◆ Problem requirements
Using the records below, report how many lines include "closing", and give no more than the number.
═══ Records to process
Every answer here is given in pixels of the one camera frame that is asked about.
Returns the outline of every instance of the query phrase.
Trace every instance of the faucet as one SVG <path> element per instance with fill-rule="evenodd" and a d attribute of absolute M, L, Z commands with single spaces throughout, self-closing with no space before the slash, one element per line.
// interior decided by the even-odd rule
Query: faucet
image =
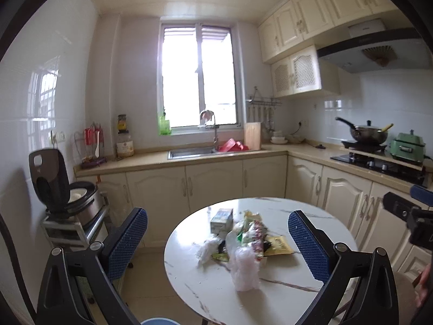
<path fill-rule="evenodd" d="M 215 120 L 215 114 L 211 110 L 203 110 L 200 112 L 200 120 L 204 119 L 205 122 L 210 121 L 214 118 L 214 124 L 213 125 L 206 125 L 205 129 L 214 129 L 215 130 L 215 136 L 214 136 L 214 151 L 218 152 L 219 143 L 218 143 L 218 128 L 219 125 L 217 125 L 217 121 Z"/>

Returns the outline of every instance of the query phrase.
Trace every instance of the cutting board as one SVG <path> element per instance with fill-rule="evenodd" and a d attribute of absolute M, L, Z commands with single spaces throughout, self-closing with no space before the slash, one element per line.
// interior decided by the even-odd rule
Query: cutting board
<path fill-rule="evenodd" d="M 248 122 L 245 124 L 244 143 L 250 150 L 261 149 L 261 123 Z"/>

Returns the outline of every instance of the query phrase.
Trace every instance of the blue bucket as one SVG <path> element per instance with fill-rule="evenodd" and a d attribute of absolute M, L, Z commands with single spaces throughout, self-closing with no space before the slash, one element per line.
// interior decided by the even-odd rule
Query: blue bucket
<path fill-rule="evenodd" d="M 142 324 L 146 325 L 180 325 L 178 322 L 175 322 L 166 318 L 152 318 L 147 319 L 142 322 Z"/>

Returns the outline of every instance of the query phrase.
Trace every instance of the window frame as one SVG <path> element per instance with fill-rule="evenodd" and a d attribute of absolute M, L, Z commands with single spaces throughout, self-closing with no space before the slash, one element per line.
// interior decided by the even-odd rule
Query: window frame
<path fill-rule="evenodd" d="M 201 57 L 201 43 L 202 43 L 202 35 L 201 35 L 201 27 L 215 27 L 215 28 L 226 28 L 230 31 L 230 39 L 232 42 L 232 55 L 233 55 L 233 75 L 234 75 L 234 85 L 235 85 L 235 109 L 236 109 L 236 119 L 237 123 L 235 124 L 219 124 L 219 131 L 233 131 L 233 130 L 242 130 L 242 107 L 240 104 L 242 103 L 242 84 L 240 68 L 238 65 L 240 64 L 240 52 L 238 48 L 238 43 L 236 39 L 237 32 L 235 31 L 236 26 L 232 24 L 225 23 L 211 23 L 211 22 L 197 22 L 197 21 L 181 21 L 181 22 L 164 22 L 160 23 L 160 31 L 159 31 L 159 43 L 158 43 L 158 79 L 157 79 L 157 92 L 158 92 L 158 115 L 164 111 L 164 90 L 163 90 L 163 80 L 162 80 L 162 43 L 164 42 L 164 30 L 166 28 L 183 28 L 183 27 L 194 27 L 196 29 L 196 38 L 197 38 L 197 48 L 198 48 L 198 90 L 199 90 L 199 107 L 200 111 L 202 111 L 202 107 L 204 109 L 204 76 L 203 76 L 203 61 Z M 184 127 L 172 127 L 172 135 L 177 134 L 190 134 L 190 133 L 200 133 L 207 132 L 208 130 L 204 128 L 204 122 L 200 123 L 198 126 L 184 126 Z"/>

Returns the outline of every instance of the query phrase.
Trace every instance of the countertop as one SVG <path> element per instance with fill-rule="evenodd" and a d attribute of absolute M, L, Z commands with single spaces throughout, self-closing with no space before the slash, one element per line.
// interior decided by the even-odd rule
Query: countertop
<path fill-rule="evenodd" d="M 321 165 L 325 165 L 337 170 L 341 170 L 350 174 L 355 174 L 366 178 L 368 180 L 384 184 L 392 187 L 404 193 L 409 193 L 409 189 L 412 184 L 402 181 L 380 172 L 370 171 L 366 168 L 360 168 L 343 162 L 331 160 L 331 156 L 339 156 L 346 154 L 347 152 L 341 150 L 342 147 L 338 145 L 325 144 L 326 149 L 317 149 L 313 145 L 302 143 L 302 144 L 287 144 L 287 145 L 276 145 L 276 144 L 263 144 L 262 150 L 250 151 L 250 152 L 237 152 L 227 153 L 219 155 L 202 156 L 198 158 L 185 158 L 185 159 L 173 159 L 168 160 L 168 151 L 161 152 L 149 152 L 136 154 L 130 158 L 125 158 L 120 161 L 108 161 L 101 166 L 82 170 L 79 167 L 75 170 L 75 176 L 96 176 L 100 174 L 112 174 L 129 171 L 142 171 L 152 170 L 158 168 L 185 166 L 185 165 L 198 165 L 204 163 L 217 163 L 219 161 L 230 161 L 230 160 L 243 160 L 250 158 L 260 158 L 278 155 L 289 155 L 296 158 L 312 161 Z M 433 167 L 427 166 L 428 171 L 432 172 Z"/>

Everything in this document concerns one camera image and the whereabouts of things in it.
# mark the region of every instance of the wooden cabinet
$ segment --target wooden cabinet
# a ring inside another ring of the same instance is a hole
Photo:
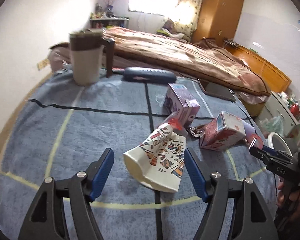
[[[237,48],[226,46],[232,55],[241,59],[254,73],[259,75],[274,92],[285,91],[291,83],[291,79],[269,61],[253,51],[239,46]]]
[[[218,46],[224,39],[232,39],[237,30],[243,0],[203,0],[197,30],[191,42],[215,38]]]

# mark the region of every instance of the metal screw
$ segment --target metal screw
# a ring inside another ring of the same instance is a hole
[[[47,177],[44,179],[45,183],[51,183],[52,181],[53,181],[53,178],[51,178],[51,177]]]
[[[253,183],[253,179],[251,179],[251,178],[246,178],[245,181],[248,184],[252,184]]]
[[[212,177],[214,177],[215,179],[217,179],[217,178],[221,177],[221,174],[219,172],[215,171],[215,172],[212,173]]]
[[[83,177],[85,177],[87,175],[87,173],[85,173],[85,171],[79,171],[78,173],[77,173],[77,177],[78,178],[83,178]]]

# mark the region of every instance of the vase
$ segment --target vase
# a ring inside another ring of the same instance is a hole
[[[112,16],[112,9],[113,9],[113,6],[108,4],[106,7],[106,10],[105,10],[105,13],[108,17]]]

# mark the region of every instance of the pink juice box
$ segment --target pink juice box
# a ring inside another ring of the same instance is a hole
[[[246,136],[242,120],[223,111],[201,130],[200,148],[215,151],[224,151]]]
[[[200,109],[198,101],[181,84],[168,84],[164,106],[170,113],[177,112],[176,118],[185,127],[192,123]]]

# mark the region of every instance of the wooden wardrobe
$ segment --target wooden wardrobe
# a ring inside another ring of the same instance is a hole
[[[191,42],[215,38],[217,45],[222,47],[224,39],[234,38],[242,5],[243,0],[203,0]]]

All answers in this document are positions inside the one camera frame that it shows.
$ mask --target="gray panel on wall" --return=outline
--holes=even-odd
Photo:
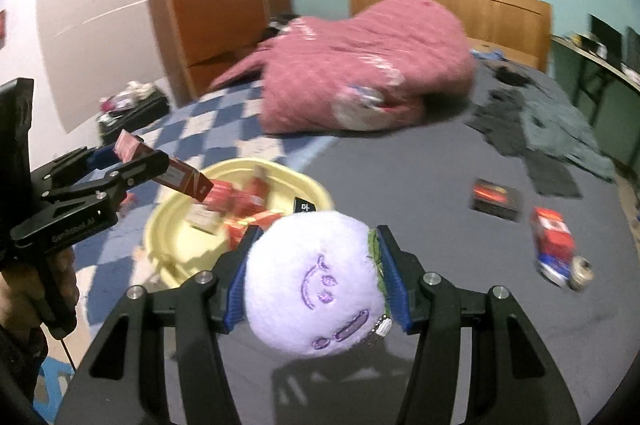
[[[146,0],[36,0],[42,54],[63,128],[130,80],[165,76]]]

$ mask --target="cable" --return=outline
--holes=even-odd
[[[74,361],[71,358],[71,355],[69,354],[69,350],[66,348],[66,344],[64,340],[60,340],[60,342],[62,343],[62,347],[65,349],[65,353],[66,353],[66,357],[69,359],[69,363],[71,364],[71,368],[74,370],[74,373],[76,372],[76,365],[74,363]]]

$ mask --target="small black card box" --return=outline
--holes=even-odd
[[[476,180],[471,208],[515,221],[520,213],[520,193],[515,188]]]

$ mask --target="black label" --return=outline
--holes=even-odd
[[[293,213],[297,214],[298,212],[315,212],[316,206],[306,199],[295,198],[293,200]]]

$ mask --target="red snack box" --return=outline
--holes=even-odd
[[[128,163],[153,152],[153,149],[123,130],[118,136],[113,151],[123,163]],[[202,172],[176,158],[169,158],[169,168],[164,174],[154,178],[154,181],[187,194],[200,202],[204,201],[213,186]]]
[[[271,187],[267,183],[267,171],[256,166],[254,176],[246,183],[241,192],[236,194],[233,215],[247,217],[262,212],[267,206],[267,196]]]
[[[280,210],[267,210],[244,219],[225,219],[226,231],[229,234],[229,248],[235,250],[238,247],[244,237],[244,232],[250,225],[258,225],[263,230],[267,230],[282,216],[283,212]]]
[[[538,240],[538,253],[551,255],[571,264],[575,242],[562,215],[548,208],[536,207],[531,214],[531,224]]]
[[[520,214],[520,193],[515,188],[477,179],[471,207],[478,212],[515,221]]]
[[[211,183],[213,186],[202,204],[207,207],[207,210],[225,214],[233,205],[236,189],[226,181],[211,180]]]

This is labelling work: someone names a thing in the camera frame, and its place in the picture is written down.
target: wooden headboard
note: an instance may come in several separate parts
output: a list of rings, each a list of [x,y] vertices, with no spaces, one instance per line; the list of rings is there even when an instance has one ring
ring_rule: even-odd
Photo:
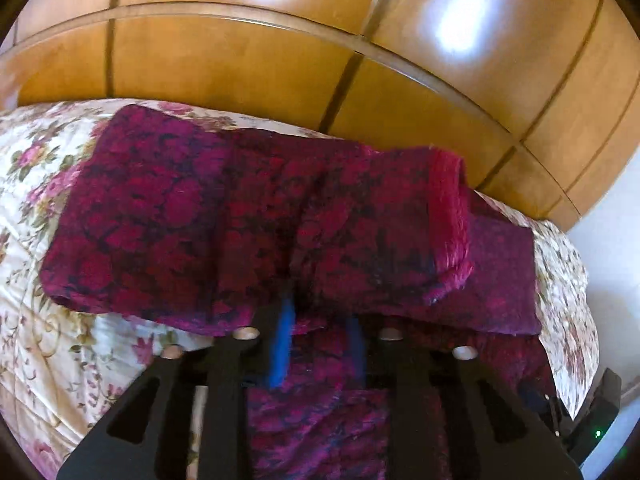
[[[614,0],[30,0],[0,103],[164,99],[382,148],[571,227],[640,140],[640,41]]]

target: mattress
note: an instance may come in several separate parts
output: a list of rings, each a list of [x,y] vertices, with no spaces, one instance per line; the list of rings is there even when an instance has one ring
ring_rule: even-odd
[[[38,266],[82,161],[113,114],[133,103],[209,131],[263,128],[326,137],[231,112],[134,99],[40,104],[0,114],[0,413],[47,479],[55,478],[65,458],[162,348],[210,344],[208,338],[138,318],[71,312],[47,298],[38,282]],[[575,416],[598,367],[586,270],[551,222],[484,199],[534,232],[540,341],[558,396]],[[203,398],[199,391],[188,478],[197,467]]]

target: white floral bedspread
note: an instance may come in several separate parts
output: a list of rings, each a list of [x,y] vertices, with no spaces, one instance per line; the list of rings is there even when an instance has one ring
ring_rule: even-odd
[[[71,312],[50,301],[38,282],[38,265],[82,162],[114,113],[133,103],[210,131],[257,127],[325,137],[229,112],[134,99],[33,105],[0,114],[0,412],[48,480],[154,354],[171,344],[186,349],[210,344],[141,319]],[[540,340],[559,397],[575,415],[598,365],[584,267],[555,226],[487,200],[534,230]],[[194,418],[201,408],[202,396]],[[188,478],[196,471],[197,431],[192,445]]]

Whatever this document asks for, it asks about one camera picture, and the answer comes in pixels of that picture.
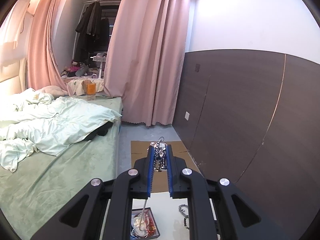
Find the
══════
═══ Records to process
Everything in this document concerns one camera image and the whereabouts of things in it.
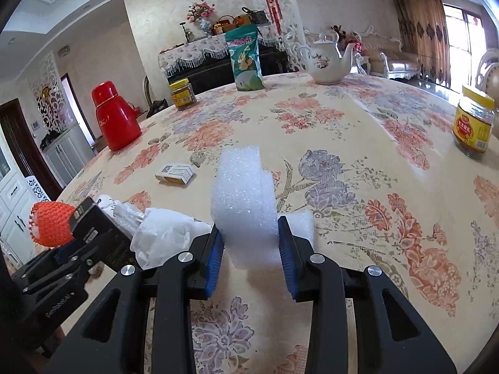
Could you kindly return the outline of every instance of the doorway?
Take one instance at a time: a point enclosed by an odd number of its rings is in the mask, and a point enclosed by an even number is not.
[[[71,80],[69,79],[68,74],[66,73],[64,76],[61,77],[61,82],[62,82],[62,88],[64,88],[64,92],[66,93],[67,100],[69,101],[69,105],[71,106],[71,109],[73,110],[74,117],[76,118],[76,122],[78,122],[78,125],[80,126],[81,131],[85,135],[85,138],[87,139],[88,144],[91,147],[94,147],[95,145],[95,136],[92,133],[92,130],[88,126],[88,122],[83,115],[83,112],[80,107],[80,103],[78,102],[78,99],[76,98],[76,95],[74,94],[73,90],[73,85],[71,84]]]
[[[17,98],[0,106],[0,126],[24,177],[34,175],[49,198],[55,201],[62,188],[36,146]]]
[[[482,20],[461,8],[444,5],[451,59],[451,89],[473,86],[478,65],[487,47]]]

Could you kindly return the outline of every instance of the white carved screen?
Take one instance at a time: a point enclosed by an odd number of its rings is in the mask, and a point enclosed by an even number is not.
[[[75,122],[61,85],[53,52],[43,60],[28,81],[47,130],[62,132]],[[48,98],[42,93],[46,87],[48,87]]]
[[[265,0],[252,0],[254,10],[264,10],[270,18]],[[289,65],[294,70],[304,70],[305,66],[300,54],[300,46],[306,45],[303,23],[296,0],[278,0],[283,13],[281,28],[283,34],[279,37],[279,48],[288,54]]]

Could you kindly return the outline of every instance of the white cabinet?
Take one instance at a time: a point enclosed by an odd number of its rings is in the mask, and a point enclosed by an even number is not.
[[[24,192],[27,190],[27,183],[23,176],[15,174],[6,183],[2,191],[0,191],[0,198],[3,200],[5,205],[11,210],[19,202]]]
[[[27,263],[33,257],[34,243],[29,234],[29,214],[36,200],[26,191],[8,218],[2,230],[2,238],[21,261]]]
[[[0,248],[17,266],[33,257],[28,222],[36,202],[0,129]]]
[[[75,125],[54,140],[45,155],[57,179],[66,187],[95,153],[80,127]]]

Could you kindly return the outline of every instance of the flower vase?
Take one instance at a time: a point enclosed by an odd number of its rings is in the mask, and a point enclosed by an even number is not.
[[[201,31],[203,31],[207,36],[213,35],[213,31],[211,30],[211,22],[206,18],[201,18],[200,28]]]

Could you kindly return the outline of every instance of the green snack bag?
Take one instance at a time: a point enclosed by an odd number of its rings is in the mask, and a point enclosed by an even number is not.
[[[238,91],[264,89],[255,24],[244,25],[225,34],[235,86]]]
══════
═══ Records to process
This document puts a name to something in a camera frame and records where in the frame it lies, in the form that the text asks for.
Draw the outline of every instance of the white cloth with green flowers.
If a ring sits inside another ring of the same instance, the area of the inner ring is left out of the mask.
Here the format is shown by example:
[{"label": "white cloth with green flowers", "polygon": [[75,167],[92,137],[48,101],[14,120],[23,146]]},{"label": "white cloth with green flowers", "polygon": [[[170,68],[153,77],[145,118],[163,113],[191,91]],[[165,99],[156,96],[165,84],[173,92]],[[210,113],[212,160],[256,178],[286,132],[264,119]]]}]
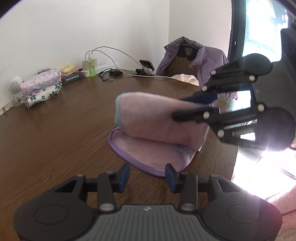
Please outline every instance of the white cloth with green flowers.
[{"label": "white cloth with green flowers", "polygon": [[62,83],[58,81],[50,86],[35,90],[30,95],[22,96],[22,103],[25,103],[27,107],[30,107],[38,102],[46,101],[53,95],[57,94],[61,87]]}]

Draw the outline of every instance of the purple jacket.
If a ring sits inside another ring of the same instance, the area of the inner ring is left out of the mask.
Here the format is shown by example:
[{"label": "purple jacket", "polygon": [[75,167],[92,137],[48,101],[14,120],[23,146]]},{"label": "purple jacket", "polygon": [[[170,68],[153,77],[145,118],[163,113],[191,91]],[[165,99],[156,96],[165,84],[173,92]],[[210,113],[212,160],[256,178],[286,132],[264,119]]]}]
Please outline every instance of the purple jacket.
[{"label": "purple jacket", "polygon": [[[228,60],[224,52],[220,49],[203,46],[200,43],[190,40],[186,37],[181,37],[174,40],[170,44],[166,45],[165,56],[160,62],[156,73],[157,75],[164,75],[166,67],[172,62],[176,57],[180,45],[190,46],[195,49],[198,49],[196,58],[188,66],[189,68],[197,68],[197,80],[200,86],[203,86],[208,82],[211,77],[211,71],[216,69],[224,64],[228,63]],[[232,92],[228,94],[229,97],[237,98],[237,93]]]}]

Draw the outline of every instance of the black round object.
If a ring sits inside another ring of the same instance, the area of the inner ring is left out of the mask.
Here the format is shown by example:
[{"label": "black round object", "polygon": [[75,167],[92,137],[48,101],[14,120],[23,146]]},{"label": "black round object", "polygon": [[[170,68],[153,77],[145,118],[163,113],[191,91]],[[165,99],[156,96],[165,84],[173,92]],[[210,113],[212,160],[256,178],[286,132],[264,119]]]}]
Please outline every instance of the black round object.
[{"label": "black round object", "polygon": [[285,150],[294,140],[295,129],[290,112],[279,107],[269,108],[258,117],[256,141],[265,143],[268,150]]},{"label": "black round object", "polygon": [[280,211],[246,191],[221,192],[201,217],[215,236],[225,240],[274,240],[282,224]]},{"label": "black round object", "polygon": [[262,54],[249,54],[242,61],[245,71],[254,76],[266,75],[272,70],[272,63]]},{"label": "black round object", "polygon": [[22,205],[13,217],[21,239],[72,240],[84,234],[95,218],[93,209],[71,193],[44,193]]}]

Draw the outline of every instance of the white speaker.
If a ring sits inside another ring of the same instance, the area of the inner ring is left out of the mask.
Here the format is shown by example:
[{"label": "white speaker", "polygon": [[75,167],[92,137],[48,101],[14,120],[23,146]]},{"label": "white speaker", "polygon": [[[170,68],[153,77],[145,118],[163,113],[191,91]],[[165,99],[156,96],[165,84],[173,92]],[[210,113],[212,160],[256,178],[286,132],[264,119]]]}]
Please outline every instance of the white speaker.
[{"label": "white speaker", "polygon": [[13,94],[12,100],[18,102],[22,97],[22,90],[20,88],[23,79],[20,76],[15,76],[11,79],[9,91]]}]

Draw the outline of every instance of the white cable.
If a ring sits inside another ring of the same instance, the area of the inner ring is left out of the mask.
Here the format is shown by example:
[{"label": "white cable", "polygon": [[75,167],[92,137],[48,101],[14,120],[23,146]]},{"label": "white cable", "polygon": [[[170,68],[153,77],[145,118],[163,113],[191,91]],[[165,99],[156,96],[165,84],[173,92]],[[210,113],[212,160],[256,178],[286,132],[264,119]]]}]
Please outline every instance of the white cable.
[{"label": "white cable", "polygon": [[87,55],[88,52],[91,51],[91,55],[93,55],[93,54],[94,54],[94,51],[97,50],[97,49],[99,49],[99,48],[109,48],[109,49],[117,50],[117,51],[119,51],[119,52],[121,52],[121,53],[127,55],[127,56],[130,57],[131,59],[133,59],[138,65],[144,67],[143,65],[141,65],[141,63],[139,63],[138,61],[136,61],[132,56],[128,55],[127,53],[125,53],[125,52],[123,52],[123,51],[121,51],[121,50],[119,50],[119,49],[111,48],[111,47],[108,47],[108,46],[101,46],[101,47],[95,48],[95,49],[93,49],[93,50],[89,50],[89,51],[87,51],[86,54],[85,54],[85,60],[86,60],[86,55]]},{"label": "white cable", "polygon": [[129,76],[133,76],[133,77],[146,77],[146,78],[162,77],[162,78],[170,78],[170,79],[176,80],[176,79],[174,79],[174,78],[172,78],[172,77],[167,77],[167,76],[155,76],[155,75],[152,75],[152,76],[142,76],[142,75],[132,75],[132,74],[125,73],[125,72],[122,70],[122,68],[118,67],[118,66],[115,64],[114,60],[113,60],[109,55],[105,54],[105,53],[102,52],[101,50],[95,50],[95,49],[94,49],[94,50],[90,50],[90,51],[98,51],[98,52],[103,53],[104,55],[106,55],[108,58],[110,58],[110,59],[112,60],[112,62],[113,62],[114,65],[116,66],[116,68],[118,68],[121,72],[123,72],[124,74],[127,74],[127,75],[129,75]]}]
══════
◆ Exercise response
5